◆ **Material for this exercise**
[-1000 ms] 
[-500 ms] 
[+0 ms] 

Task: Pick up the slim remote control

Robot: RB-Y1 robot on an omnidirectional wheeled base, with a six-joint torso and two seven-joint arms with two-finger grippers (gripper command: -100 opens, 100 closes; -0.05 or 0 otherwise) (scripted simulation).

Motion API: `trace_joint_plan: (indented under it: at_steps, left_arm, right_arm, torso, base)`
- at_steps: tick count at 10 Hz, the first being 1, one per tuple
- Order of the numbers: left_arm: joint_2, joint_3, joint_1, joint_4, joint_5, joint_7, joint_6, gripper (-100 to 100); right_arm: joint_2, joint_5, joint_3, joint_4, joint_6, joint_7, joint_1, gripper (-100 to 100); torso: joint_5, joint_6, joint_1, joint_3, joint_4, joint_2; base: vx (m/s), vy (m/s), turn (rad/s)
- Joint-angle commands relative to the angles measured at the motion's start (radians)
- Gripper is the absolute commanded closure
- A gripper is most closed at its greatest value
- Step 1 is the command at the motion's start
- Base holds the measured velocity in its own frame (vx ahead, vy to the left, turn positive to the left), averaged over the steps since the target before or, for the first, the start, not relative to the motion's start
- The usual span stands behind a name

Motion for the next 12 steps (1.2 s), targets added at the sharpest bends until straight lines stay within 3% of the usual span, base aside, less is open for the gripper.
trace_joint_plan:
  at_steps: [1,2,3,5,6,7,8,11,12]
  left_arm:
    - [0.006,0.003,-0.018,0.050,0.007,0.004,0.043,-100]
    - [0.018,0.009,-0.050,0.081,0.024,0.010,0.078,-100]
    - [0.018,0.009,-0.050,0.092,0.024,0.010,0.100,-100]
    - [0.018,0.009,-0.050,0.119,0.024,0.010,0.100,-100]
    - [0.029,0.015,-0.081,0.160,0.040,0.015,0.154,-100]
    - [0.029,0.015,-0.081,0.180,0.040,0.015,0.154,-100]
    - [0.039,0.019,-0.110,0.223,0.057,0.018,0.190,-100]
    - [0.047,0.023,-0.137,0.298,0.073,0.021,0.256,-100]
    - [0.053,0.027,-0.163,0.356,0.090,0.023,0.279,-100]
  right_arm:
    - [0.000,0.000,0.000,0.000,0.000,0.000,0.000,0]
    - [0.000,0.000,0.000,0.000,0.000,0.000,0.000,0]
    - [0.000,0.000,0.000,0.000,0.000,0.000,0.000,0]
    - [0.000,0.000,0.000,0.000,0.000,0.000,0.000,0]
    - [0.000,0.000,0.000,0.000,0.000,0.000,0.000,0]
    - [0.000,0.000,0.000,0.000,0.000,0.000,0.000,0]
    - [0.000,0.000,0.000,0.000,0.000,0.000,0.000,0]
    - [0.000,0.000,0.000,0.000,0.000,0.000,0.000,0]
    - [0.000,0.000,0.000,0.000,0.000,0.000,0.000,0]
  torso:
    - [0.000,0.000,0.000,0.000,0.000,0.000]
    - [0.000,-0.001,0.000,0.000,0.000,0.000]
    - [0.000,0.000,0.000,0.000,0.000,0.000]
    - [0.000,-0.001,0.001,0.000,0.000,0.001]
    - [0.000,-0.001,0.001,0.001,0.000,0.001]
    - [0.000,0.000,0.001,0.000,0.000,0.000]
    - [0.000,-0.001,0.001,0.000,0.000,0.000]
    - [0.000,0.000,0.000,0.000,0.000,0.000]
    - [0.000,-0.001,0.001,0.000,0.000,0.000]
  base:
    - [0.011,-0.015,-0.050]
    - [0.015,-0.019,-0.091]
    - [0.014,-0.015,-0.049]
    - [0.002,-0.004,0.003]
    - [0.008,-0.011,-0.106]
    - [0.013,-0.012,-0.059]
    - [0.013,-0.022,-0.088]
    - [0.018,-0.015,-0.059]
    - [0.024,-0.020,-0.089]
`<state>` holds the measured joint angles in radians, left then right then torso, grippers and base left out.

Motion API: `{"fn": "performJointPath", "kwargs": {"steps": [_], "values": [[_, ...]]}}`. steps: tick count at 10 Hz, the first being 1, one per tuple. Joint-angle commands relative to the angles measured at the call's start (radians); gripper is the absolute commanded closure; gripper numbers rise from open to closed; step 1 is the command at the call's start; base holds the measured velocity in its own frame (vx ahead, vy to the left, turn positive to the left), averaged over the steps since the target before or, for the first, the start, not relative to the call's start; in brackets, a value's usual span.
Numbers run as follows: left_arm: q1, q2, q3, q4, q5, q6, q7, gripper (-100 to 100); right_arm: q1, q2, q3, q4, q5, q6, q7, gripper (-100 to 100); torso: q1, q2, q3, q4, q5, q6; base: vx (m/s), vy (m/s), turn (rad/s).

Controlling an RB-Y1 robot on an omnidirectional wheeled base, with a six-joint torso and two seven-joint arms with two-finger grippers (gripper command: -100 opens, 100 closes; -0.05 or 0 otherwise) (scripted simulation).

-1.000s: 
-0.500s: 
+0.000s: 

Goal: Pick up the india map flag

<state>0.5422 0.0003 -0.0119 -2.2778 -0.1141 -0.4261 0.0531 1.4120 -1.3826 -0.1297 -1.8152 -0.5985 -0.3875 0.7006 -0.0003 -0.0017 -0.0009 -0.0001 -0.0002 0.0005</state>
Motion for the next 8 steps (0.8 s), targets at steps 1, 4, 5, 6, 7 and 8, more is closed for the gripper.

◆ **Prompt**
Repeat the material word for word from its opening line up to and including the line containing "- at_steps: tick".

◆ **Worked solution**
[-1000 ms] 
[-500 ms] 
[+0 ms] 

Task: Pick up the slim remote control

Robot: RB-Y1 robot on an omnidirectional wheeled base, with a six-joint torso and two seven-joint arms with two-finger grippers (gripper command: -100 opens, 100 closes; -0.05 or 0 otherwise) (scripted simulation).

Motion API: `trace_joint_plan: (indented under it: at_steps, left_arm, right_arm, torso, base)`
- at_steps: tick count at 10 Hz, the first being 1, one per tuple

This answer requires nothing else.